Rooftop solar start-up targets rentals, seeks $20m in IPO
Simon Barnes' company has developed technology to give more properties access to rooftop solar power. Photo: Wolter Peeters

Rooftop solar start-up targets rentals, seeks $20m in IPO

Ben Potter

About 2.4 million rental houses and apartments have limited access to solar rooftop power. Simon Barnes and Chris Mrakas want to bring them in from the cold.

In a new twist on the “sharing economy”, they have developed technology that monitors solar power usage by individual tenants in real time, bills them for the amount they use and remits the payments to the landlord.

The just-launched Digital Solar service can offer solar power to tenants for about 9¢ a kilowatt hour – compared with peak tariffs of 48-52¢ in NSW and Queensland – and still leave a margin for the landlord to repay his investment in solar panels.

“It’s a brilliant arbitrage opportunity between the grid electricity price and the price of installed solar,” Mr Barnes says.

Normally, landlords and tenants have little incentive to invest in solar panels. Small and medium businesses are another potential market, and there are more than 100 million rental homes in Japan, Europe and North America.

“Once we have got the technology into homes we can start delivering other services over it. There is no limit to what we can do,” Mr Barnes said.

The system can be used to deliver other services – such as monitoring and maintaining swimming pools and air-conditioners, or managing battery storage systems to help people get more value from solar panels.

First they aim to get the platform humming in Australia – where solar rooftop panels are on 1.4 million roofs or almost 25 per cent of detached households, the world’s highest. Then they plan to offer it to the rest of the world.

Mr Barnes and Mr Mrakas say the company will need at least $20 million in new capital to achieve its goals and are considering a public float late this year or early next.

Their company, Matter, has previously raised $5 million from AGL Energy and $3 million from wealthy investors including venture capital firm Investible. Stockbroker Bell Potter is advising the company on the float.

Craig Swanger, the chief executive of Investible, said his investors were attracted by Matter’s “simple solution to a complex problem with global applications.”
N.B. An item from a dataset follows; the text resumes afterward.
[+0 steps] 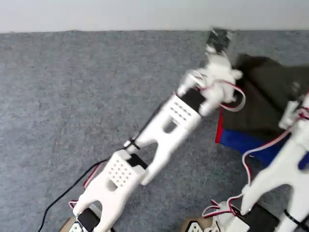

It has spent about $12 million building its digital platform, which was originally designed to be used by utilities such as AGL or telecoms companies. Mr Barnes reckons it is unique and already proven, and “we didn’t want to become the next SAP”. Their backgrounds are in blue chip consulting firms and utilities.

‘Bolt of lightning’

Along the way “a bolt of lightning” convinced them that tapping unmet demand for solar rooftop from tenants was the best way to get their technology into a lot of households. And using a sharing economy model – akin to Uber with cars or Airbnb with holiday rentals – was the best way to scale it up rapidly.

“It became really obvious that there’s a whole slice of the community that can not actually get access to solar because they are tenants,” Mr Barnes said.

Matter has been approached by “virtually every solar installer in the country” and more than 100 property managers, Mr Barnes said. “We have been kind of bowled over by the interest.”

Storage batteries are not yet economic, Mr Barnes said, but can be included in Digital Solar’s offer when they are. The Greens say households should receive a 50 per cent tax credit on storage batteries to accelerate their deployment.